# Our first year with Millie and Miles...



## mcdanfam (Aug 27, 2013)

Best year of our life! Our family is complete! Our pups love everything we do and have been everywhere with us. They love training, playing or just cuddling. They are always within 5 feet of us. They love going to restaurants and love being in the car....we questioned shepherds and worried with all the horror story's. After a years worth if research and visiting many breeders....we found a mom and dad we loved...really held firm we wanted two...(have two daughters training for track and field/cross country) this fall and wanted them to each have a running buddy...one dog would not be able to handle the work load for both girls. Got the okay...after much begging and explaining. The training every Saturday has bonded our family even more, and everyone humans included, look forward to training. I can't tell you how grateful we are reading advice and ideas from this site. We also love looking at all the other dogs here! So many pretty dogs. I am also pleased to announce our dogs are not man-eaters, or child-eaters, they do attack anything in sight, they are not bully's and are the most patient dogs I have been around. These are some of the things we were told we would get if we got a German shepherd. Glad we did not listen to people's comments and are so happy we got them! They were one of the best decisions we have ever made! They do snore if really tired......I would change that if I could..... 
Pics above are from 9 weeks old when we got them.....to last weekend hiking along with the kids and pups climbing boulders.... there is nowhere the kids can go the dogs will not find a way to follow! 

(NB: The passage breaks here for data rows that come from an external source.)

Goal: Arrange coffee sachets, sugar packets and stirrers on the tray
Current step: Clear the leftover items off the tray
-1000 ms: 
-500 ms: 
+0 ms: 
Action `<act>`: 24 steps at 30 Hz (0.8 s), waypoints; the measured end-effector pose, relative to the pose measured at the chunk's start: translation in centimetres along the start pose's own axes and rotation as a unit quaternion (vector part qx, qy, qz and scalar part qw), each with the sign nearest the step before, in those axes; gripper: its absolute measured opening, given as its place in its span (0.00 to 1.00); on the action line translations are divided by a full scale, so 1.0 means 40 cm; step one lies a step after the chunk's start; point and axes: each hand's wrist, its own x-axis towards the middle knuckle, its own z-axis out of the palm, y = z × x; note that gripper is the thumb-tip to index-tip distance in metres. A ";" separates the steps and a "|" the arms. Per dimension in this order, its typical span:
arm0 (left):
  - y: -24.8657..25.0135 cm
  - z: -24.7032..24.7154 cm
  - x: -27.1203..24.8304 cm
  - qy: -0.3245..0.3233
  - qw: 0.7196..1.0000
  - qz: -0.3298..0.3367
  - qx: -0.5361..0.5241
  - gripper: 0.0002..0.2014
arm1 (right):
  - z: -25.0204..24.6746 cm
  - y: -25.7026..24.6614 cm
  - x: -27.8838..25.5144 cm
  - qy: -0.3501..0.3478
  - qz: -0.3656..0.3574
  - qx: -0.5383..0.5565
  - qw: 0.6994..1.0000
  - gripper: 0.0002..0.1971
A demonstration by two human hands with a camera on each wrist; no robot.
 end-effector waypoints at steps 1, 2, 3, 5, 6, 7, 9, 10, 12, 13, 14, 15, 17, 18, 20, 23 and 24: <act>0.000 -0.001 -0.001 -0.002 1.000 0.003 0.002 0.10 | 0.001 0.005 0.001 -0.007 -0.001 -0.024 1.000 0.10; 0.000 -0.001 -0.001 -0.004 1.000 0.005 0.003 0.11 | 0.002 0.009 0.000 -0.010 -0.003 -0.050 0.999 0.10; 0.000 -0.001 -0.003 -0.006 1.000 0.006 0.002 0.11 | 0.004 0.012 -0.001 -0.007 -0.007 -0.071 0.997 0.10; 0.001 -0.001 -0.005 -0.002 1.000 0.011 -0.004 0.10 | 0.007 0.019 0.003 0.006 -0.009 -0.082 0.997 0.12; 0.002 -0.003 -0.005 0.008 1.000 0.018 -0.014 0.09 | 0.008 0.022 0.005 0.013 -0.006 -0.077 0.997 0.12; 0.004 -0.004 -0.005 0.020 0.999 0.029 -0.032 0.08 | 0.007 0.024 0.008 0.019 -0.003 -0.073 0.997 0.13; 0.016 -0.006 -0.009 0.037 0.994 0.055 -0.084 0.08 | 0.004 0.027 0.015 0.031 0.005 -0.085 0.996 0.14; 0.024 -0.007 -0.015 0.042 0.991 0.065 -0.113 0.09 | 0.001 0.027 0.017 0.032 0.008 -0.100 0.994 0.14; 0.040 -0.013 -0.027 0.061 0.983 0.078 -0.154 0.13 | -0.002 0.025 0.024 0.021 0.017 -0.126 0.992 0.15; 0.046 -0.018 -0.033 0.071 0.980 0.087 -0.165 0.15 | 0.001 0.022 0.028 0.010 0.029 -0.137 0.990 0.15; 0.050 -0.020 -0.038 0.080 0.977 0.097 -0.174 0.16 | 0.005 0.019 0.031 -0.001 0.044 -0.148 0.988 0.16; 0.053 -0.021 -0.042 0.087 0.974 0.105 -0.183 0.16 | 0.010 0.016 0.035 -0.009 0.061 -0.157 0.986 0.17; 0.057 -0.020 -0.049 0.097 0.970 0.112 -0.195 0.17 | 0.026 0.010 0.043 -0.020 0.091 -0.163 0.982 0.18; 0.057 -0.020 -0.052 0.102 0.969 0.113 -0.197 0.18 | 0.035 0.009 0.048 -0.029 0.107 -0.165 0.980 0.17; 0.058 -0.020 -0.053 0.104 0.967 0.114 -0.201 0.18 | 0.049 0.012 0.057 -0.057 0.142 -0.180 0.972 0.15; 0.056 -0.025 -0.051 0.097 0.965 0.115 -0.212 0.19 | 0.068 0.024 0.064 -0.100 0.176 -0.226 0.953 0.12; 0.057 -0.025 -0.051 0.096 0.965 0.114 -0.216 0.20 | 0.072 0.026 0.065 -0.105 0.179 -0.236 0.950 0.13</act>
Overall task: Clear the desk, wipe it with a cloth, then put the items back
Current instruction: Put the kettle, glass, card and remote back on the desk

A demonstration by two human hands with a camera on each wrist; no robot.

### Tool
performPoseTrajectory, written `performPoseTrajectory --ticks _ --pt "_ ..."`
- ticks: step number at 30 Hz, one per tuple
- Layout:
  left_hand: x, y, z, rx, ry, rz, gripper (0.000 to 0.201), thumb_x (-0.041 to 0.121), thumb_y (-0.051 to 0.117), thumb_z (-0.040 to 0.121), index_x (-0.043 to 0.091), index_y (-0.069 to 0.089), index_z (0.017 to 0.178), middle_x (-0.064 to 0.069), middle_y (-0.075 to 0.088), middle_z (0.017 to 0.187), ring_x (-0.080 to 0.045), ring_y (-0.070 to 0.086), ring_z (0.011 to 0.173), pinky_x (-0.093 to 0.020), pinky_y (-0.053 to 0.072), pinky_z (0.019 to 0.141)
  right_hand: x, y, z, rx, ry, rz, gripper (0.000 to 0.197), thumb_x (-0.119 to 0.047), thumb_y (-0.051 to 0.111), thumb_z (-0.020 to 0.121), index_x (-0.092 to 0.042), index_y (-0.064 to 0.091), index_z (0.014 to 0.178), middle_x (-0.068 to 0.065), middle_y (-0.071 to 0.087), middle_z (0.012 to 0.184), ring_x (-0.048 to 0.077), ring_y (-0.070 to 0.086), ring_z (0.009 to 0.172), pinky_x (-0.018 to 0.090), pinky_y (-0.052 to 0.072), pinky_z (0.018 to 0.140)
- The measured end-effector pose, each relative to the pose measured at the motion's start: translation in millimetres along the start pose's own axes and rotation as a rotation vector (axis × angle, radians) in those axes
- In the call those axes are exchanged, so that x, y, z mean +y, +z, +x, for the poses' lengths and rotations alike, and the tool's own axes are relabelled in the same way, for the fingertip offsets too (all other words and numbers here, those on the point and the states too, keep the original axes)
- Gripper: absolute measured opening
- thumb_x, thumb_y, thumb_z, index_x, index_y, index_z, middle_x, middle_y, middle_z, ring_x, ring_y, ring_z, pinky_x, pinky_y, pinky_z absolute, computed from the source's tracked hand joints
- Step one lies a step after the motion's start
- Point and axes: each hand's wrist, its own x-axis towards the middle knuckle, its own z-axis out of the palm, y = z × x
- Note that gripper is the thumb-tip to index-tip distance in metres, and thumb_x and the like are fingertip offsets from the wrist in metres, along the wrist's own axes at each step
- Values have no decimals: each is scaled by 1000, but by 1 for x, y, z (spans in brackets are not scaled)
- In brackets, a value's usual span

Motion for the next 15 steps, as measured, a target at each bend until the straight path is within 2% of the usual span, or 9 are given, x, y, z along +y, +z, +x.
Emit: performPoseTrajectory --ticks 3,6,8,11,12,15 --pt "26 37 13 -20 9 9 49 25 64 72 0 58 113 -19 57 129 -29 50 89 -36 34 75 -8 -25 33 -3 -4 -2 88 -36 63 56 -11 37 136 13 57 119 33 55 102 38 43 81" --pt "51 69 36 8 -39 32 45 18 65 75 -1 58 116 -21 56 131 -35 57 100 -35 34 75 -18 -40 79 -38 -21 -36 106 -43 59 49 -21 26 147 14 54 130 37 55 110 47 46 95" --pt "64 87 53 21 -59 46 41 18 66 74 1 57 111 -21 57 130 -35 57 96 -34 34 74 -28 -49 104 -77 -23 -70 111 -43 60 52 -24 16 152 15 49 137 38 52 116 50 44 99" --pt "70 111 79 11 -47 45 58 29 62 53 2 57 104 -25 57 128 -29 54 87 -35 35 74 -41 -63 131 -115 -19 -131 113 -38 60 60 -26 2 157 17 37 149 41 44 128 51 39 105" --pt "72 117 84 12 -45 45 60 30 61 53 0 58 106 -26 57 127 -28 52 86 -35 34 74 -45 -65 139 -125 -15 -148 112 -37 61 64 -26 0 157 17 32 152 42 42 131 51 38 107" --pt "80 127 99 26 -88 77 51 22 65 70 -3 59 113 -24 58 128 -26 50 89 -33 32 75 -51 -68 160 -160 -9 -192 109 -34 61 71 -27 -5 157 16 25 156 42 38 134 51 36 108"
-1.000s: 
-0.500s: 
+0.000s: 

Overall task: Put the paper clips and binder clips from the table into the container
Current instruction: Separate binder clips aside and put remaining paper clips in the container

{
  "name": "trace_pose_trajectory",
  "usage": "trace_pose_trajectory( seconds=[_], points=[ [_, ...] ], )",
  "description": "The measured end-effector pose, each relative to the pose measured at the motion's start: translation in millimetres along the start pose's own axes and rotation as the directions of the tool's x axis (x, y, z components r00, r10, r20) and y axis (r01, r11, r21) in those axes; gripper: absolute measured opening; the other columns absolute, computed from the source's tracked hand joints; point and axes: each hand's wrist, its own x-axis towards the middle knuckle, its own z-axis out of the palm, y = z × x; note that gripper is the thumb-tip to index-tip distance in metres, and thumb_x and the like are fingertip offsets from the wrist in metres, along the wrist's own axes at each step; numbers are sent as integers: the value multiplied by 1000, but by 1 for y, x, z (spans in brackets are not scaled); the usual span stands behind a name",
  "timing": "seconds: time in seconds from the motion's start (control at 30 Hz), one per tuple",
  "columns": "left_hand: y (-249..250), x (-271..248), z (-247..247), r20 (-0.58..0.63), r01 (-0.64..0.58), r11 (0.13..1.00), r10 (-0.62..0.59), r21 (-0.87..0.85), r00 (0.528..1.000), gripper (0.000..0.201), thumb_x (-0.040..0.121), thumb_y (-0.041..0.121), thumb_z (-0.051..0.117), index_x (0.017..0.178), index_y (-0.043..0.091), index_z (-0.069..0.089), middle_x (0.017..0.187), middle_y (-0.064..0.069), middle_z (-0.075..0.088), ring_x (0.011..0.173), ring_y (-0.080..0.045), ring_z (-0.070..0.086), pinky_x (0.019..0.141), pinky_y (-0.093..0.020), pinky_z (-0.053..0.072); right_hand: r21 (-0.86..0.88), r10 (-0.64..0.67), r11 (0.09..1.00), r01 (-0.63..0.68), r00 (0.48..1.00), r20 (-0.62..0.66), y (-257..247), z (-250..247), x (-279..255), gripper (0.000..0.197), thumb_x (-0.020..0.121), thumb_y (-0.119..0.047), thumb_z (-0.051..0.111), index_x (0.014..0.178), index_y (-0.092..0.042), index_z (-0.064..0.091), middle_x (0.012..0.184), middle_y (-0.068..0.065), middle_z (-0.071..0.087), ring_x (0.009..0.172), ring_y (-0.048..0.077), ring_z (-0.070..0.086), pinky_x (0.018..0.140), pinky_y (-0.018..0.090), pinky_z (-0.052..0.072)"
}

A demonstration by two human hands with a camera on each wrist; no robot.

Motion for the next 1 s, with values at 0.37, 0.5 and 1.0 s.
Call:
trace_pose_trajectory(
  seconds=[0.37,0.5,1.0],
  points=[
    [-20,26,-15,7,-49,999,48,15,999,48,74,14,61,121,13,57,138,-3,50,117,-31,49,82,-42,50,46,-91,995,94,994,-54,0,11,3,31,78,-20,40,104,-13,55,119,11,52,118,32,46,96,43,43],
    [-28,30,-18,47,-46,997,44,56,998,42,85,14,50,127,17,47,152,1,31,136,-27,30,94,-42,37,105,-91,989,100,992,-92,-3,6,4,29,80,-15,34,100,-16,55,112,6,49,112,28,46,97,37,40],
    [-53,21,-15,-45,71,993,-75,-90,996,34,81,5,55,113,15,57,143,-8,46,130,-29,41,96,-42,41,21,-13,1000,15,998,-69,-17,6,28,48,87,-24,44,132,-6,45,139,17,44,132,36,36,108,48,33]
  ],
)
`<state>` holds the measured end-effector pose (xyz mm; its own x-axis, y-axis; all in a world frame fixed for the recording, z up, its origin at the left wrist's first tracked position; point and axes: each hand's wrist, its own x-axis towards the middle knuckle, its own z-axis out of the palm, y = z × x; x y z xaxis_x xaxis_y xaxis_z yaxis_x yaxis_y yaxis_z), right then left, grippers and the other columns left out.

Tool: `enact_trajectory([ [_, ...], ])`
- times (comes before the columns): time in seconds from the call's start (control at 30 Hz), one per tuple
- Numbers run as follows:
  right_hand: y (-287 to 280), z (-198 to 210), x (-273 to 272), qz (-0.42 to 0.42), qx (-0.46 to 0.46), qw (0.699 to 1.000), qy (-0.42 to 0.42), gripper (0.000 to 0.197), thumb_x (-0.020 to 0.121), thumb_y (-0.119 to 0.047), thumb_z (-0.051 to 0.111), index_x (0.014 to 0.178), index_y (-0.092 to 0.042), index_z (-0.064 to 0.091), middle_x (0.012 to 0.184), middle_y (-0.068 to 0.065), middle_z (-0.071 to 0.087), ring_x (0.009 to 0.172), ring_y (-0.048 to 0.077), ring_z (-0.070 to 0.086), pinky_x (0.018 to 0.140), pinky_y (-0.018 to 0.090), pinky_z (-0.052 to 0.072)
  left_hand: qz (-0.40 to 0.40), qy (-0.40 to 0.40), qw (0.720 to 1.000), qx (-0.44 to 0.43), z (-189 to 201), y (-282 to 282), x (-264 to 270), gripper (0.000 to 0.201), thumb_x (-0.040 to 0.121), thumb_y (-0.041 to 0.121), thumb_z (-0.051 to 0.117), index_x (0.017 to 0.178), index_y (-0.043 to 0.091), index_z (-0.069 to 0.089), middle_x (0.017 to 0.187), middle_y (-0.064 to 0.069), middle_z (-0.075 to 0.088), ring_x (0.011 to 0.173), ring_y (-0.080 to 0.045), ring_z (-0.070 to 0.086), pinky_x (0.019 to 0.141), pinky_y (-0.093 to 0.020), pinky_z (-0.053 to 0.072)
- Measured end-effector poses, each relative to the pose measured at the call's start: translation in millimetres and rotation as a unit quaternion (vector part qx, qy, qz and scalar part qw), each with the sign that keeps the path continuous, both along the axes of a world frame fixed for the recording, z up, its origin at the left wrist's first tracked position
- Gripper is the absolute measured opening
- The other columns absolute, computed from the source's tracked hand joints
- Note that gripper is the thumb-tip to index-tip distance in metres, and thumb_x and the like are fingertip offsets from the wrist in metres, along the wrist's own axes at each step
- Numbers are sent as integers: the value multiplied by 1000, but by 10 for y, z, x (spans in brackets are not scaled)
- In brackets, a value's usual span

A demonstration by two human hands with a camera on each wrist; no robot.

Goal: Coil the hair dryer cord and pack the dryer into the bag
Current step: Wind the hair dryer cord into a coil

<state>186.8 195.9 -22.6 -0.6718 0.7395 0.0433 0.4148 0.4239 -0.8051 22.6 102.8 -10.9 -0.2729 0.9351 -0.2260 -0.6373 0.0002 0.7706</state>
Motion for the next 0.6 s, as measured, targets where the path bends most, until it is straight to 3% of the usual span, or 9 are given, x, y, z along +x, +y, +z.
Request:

Sent from Petguide.com Free App


----------



## Sp00ks (Nov 8, 2013)

Great story, gorgeous dogs. Two GSDs and Two daughters, I can't imagine. I have to say, good job!!!


----------



## mcdanfam (Aug 27, 2013)

Sp00ks said:


> Great story, gorgeous dogs. Two GSDs and Two daughters, I can't imagine. I have to say, good job!!!


Thank you....
It is busy....but the girls (13 & 16) have been totally involved... our 14 year old jack Russell recently died....:-( We loved him but we called him satan. He was the meanest dog ever...did not like kids...even ours....it was a long 14 years with him. We trained him to avoid other kids at all cost....he was allowed around ours but only when supervised. I was very hesitant to get another dog and feared picking wrong....again....we could not be happier! I guess the years worth of research, suggestions, things to look for from a breeder....many things from this site.....really helped! We have been blessed with two wonderful dogs! I wish I could take credit but from what I have witnessed with this breed, they are really easily taught with the right trainer to teach us humans.  


Sent from Petguide.com Free App


----------



## KathrynApril (Oct 3, 2013)

Omg those pictures are so precious! They were adorable as puppies and stunning as adults!


----------



## RiverDan (Mar 22, 2013)

That is awesome!!!!!!


----------



## kristinloveschief (Sep 12, 2013)

Awesome story and gorgeous dogs! We have a 5 month old GSD and he's my husbands and my first! First dog actually (we're both in our early 20's)! Chief is turning into the best dog too!! He's so smart and sweet! We have him in training every Saturday also, he's going to be a therapy dog at the Children's hospital! He's been the best decision we've made. We did go through that horrible land shark puppy phase but it was well worth it! I also am I runner like your daughters so he's training to be my running buddy


----------



## mcdanfam (Aug 27, 2013)

KathrynApril said:


> Omg those pictures are so precious! They were adorable as puppies and stunning as adults!


Thank you....From the profile pic you also have an adorable furbaby.....this site has been so much fun...we sit down as a family every night and scroll through new pics...so many cuties to be viewed. 


Sent from Petguide.com Free App


----------



## Loneforce (Feb 12, 2012)

You can tell them 2 are two peas in a pod. Both are gorgeous!


----------



## halo2013 (Jan 6, 2014)

mcdanfam said:


> View attachment 165033
> View attachment 165041
> View attachment 165049
> View attachment 165057
> ...


They are beautiful dogs

Sent from Petguide.com Free App


----------



## mcdanfam (Aug 27, 2013)

kristinloveschief said:


> Awesome story and gorgeous dogs! We have a 5 month old GSD and he's my husbands and my first! First dog actually (we're both in our early 20's)! Chief is turning into the best dog too!! He's so smart and sweet! We have him in training every Saturday also, he's going to be a therapy dog at the Children's hospital! He's been the best decision we've made. We did go through that horrible land shark puppy phase but it was well worth it! I also am I runner like your daughters so he's training to be my running buddy


Awwwwwww....such a sweet story....we were very nervous. Anyone you mention a shepherd to in the real world was so negative....after this forum....I felt much better about our choice. 

They are so smart....Millie wanted steaks, we had pushed then back to the far corner of the counter tops, she was only 6 months old, we knew she could not reach the deep corner on her back legs.....we turned for one second and she was on the countertop like a cat devouring the filets my husband was preparing to grill. She is also the one that paid attention while we entered the back lawn. She figured out how to unlock the door and open the sliding glass door without help. We now have a security bar from lowes to keep her inside. She seems to be much more into things than Miles. He is my prince...always behaved, gentle and so charming....my girls call them beauty (miles) and the beast (Millie)....although last week at my husbands office he wanted to see what we were doing and decided he needed a higher place to see through the window....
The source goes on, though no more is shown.